May 2, 2016

With the recent release of the BPI Healthy Home Evaluator (HHE) credential, we thought it would be timely to dig up an article from our archives on how these healthy home evaluations in addition to a home energy audit can make homeowners and their families safer and healthier in their homes. This article was originally posted in the March/April 2007 issue of Home Energy magazine and has been lightly edited to reflect information changes over time.

On a chilly morning in early November of 2006, Pete Foster arrived at the home of Hella Baer on Long Island, New York, to perform an energy audit on her home and to provide her with a list of recommended upgrades. When Foster entered Ms. Baer’s house, the level indicator on his CO detector immediately began to rise. It reached 18 ppm in the living room.

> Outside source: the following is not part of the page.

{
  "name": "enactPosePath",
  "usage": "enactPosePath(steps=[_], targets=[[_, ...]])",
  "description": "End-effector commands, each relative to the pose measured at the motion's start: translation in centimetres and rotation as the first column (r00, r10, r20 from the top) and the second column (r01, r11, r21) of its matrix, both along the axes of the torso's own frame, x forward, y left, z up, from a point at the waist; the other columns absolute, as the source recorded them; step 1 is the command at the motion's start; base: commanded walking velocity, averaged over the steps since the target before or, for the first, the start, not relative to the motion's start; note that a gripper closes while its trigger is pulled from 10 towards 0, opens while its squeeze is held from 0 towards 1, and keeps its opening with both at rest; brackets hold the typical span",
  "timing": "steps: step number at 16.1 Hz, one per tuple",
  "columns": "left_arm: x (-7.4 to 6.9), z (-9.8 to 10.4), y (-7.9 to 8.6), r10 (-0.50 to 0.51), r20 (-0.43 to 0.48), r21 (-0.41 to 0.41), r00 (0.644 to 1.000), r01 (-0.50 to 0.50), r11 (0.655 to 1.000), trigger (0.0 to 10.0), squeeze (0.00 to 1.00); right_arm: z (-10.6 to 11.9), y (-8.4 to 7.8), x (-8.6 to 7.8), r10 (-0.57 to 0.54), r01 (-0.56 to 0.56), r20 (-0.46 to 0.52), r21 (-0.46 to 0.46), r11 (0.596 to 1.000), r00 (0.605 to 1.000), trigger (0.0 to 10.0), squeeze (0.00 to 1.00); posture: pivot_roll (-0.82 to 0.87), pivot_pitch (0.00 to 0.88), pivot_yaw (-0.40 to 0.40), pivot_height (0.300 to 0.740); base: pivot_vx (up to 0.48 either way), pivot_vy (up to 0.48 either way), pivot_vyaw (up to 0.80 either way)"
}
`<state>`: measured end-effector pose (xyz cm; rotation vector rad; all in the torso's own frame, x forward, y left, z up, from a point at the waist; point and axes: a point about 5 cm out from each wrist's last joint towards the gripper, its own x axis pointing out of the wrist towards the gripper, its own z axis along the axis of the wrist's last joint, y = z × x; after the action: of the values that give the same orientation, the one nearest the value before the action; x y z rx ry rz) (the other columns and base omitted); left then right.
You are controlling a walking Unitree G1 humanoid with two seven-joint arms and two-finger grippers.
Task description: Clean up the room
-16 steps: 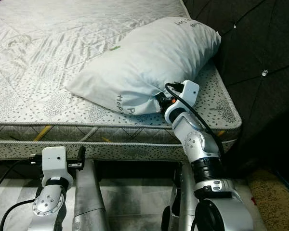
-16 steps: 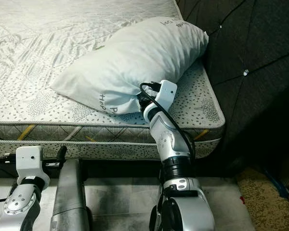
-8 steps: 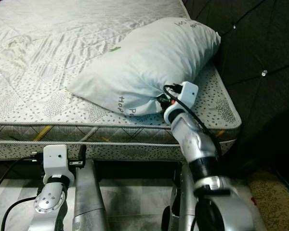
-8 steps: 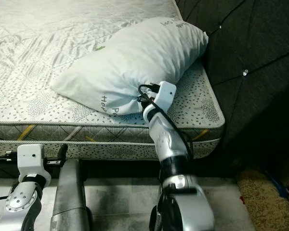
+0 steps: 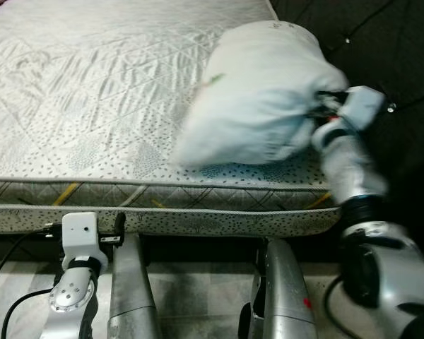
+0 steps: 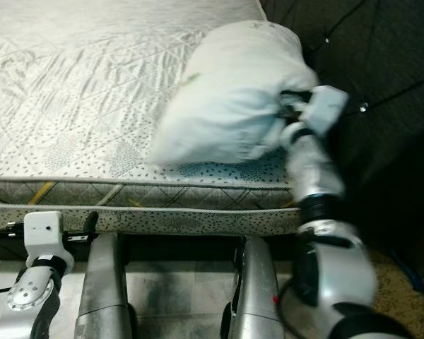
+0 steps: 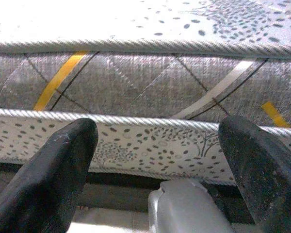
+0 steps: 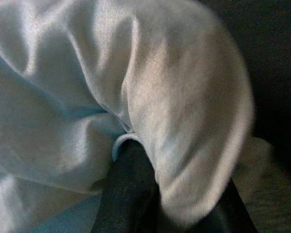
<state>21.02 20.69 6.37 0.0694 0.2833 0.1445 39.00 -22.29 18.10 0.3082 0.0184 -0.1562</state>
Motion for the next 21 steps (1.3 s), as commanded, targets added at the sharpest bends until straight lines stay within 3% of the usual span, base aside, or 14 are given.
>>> enactPosePath(steps=[1, 3, 6, 8, 9, 11, 12, 14, 15, 17, 18, 20, 21], targets=[[0.2, 0.2, -0.1, -0.011, 0.015, -0.013, 1.000, 0.011, 1.000, 10.0, 0.00, 3.6, -2.6, 0.0, -0.116, 0.116, 0.139, 0.005, 0.993, 0.983, 0.0, 0.00, 0.11, 0.018, -0.037, 0.461, 0.000, 0.000, 0.00], [0.1, 0.3, 0.1, -0.007, 0.013, -0.008, 1.000, 0.007, 1.000, 10.0, 0.00, 2.3, -5.7, -1.6, -0.237, 0.242, 0.123, -0.027, 0.970, 0.964, 0.0, 0.00, 0.11, 0.019, -0.033, 0.461, 0.000, 0.000, 0.00], [0.0, 0.2, 0.2, -0.011, 0.007, -0.005, 1.000, 0.011, 1.000, 10.0, 0.00, -1.5, -7.3, -4.9, -0.302, 0.308, 0.067, -0.132, 0.942, 0.951, 0.0, 0.00, 0.10, 0.020, -0.028, 0.461, 0.000, 0.000, 0.00], [0.1, 0.1, 0.2, -0.014, 0.005, -0.005, 1.000, 0.014, 1.000, 10.0, 0.00, -3.3, -6.7, -7.1, -0.297, 0.300, 0.043, -0.160, 0.940, 0.954, 0.0, 0.00, 0.09, 0.021, -0.024, 0.461, 0.000, 0.000, 0.00], [0.2, 0.1, 0.0, -0.030, 0.007, -0.003, 1.000, 0.030, 1.000, 10.0, 0.00, -4.4, -5.2, -9.0, -0.268, 0.271, 0.043, -0.196, 0.942, 0.963, 0.0, 0.00, 0.08, 0.021, -0.020, 0.461, 0.000, 0.000, 0.00], [0.2, 0.1, -0.1, -0.036, 0.005, -0.002, 0.999, 0.036, 0.999, 10.0, 0.00, -5.0, -4.1, -9.8, -0.226, 0.227, 0.028, -0.216, 0.950, 0.974, 0.0, 0.00, 0.08, 0.021, -0.016, 0.461, 0.000, 0.000, 0.00], [0.4, 0.1, -0.2, -0.038, 0.005, -0.003, 0.999, 0.038, 0.999, 10.0, 0.00, -6.5, -1.4, -10.5, -0.123, 0.116, -0.031, -0.166, 0.979, 0.992, 0.0, 0.00, 0.07, 0.020, -0.014, 0.461, 0.000, 0.000, 0.00], [0.6, 0.1, -0.2, -0.039, 0.006, -0.004, 0.999, 0.039, 0.999, 10.0, 0.00, -5.5, 0.8, -9.7, -0.012, 0.013, 0.012, -0.160, 0.987, 1.000, 0.0, 0.00, 0.08, 0.016, -0.013, 0.461, 0.000, 0.000, 0.00], [0.6, 0.0, -0.2, -0.019, -0.001, 0.002, 1.000, 0.019, 1.000, 10.0, 0.00, -4.4, 1.8, -8.3, 0.058, -0.053, 0.028, -0.158, 0.986, 0.998, 0.0, 0.00, 0.08, 0.010, -0.014, 0.461, 0.000, 0.000, 0.00], [0.5, 0.3, -1.0, -0.044, 0.008, 0.000, 0.999, 0.044, 0.999, 10.0, 0.00, -2.3, 1.8, -5.9, 0.142, -0.128, 0.060, -0.197, 0.972, 0.988, 0.0, 0.00, 0.11, 0.001, -0.028, 0.461, 0.000, 0.000, 0.00], [0.4, 0.6, -1.2, -0.055, 0.027, 0.009, 0.998, 0.055, 0.998, 10.0, 0.00, -1.0, 1.3, -4.7, 0.162, -0.139, 0.074, -0.246, 0.959, 0.984, 0.0, 0.00, 0.11, 0.000, -0.032, 0.461, 0.000, 0.000, 0.00], [0.5, 0.4, -1.1, -0.034, 0.026, 0.006, 0.999, 0.034, 0.999, 10.0, 0.00, 0.3, -1.1, -2.7, 0.099, -0.080, 0.052, -0.283, 0.956, 0.994, 0.0, 0.00, 0.13, 0.000, -0.048, 0.461, 0.000, 0.000, 0.00], [0.5, 0.4, -0.9, -0.022, 0.026, 0.008, 0.999, 0.022, 1.000, 10.0, 0.00, 1.4, -3.1, -1.9, 0.031, -0.012, 0.053, -0.313, 0.950, 0.998, 0.0, 0.00, 0.13, 0.000, -0.049, 0.461, 0.000, 0.000, 0.00]])
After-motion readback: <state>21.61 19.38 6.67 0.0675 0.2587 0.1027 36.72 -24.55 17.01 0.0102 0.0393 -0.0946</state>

Foster is certified as a Building Analyst by the Building Performance Institute (BPI), and BPI standards state, “Diagnostic evaluations and inspections must be aborted if ambient CO concentrations greater than 35 ppm are recorded.”

Though CO levels at this point were not above 35 ppm, Foster was still concerned. Carbon monoxide can cause nausea, headaches and dizziness even at levels below 10 ppm.

A timely intervention

Foster was sent to Ms. Baer’s home through the Long Island Power Authority (LIPA) Residential Energy Affordability Partnership low-income program (REAP). Rather than giving the customer the usual summary of his job duties, Foster inquired about her health. Ms. Baer said that she hadn’t been feeling well lately. Foster opened some windows to ventilate the home so that he could investigate the source of the elevated CO level.

He first checked to ensure that the furnace’s induced draft fan was working properly. Another potential source of elevated CO levels is a cracked heat exchanger in the furnace. The air that is pulled through the furnace does not come into direct contact with the flame unless the heat exchanger is cracked; in which case the by-products of combustion, including CO, can enter the duct system for delivery into the home. Foster found no problems with the furnace.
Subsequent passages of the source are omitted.